Synopsis: After a train robbery goes bad, two brothers leading a gang of cowboys must survive the night in a ghost town inhabited by a coven of witches.

Stars: Devin Druid, Zachary Knighton, Melora Walters, Bill Sage, Pat Healy, Stan Shaw, Natasha Bassett, Noah Segan, Tina Parker

Director: Aaron B. Koontz

Rated: NR

Running Length:

TMMM Score: (2/10)

Review:  When I was young, the phrase “You can’t make a silk purse out of a sow’s ear.” always kind of creeped me out and definitely made me think twice anytime I got near a pig or a handbag.  What’s more, it never totally made sense to me until I had some real world uses for it that it would apply to.  Once, I had a birthday cake made and when I went to pick it up I found that it was decorated wrong.  When I pointed it out, the baker said they’d be happy to scrape off the decoration and put something new on top – but “ you can’t make a silk purse out of a sow’s ear.”  The cake was a bust but a friend came through in a pinch with a replacement.

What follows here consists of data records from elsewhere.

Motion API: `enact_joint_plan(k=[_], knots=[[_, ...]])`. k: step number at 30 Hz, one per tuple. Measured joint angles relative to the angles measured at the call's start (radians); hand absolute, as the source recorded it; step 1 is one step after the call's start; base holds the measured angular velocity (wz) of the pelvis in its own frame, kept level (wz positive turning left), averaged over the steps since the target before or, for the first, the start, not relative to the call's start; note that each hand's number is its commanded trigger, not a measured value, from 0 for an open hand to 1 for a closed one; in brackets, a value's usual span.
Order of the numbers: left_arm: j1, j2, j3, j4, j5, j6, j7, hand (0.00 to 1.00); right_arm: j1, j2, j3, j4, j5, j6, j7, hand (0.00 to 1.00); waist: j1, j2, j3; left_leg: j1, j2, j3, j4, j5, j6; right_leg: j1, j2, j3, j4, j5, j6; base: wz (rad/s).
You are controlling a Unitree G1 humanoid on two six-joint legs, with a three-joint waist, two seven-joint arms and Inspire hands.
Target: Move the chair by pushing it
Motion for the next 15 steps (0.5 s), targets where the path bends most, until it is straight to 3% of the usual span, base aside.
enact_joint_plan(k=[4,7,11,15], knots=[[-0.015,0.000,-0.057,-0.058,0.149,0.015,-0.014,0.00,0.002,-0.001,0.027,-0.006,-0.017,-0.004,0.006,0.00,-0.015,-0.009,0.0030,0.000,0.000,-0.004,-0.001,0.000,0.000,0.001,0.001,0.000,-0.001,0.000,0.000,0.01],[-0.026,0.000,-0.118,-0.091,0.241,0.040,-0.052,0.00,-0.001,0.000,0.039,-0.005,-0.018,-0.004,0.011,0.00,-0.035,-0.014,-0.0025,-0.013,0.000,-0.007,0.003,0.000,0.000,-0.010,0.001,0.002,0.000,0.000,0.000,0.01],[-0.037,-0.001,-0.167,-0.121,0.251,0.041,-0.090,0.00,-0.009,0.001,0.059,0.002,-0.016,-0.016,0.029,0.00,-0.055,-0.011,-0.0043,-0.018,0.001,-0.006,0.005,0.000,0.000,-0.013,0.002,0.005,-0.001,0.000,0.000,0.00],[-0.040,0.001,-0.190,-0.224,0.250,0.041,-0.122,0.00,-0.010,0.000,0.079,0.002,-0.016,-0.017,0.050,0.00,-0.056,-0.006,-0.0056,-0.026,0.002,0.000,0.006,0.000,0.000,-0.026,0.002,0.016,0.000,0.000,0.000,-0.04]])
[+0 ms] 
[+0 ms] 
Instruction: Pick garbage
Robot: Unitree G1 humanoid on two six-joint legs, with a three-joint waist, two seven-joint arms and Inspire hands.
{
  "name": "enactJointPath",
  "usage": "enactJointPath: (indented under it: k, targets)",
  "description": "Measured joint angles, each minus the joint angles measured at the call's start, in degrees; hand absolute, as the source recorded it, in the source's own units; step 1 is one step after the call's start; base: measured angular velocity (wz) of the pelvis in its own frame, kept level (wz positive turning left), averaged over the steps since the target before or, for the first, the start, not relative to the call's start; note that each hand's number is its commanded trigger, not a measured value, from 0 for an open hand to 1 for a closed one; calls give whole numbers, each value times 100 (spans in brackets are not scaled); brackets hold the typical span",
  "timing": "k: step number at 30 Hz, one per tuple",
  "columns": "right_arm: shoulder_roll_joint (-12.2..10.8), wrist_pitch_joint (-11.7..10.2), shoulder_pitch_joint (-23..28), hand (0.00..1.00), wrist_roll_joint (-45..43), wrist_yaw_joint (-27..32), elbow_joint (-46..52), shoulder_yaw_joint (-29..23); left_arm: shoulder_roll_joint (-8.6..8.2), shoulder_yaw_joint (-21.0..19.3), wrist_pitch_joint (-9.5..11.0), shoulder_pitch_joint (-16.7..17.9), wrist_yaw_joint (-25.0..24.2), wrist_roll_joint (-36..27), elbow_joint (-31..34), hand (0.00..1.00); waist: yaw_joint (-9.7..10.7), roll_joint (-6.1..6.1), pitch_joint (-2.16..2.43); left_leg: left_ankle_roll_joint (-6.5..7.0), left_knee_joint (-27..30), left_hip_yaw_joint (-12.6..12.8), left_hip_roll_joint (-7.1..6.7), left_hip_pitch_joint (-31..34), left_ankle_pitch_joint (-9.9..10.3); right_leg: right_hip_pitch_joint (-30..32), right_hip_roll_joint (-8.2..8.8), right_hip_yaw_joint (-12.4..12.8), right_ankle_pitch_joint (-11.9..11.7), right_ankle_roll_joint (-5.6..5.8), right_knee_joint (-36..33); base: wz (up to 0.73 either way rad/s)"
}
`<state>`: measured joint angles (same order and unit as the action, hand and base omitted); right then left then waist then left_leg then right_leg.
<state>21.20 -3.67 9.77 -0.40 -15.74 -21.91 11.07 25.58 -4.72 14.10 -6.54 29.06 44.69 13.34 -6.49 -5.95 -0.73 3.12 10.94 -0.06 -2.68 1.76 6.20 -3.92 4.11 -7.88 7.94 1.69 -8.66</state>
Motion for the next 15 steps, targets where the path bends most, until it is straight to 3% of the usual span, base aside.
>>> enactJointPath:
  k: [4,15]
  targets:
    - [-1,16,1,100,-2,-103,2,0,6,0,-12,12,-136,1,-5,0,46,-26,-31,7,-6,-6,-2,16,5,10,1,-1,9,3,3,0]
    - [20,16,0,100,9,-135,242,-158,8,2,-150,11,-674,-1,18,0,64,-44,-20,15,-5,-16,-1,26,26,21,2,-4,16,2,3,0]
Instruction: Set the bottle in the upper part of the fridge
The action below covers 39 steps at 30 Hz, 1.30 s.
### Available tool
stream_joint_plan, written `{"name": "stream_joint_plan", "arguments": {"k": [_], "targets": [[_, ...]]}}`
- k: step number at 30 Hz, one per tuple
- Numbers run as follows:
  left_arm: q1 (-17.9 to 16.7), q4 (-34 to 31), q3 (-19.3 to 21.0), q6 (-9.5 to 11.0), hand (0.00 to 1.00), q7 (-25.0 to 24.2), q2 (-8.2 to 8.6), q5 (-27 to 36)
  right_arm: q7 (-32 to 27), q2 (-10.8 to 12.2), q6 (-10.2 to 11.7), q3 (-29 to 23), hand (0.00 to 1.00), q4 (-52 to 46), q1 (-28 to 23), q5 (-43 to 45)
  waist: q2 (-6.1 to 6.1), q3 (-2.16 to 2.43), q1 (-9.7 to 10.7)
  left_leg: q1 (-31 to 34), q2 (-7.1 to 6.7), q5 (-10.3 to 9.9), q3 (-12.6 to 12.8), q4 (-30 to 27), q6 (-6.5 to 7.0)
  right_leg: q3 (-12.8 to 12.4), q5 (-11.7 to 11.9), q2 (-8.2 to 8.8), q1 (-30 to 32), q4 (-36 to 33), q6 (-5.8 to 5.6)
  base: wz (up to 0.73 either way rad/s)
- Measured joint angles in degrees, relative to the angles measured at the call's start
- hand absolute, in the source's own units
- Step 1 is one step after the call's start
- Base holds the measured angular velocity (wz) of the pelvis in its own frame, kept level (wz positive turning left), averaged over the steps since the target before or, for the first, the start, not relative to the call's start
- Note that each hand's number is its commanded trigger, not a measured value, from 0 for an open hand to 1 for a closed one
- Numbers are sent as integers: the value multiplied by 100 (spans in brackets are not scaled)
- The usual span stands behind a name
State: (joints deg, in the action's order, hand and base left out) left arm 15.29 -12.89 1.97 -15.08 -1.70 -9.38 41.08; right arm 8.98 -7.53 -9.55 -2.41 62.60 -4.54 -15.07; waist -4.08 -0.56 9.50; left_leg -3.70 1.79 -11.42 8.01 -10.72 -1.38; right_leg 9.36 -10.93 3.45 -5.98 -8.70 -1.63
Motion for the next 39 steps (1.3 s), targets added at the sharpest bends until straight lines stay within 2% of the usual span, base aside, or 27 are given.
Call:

In movies, every now and then you get a silk purse of a synopsis but a sow’s ear of a film.  Such is the case with the indie horror Western The Pale Door.  Here was one that had me all in based solely on the tagline that mentioned witches and cowboys…um, sold!  The poster looked ominously freaky, it had some interesting character actors involved and I was reasonably comforted that based on the previous credits of some of the filmmakers there was serious potential.  All signs pointed to the kind of selection that would have me clamoring into a theater had it been available at a film festival as a midnight selection.

Nope.  Sow’s ear.

The story goes like this.  Years ago two brothers were orphaned on a dark night but eventually went in different directions, taking separate paths forward in life.  One brother, Duncan (Zachary Knighton), becomes an outlaw, a member of a gang of ne’er-do-wells that get by thieving from town to town.  His kid brother Jacob (Devin Druid) opts for a more respectable life working for a local saloon and keeping his money safe and sound, planning for the day when he can secure his future.  When Duncan reappears and announces his intent to rob a train filled with gold, Jacob suddenly takes an interest in his older brother’s business and joins him and his crew for a fateful heist that doesn’t bring them to quite the bounty they had anticipated.

Instead of the train carrying money, they find it’s transporting a woman (Natasha Bassett, Hail, Caesar!) in a locked and guarded box who, when eventually freed, wants to repay their kindness by inviting them back to the brothel run by her friends that’s nearby and overseen by the mysterious Maria (Melora Walters, The Master).  Starved for food, drink, and something more carnal, the posse is all too happy to accept the company of the lovely ladies of the evening…who have a nasty habit of turning into ghastly beasts when the doors are locked for the night.  The rough and rowdy robbers must survive the darkness and protect Jacob, who the blood-hungry creates have their sights set on thanks to his pure and innocent spirit.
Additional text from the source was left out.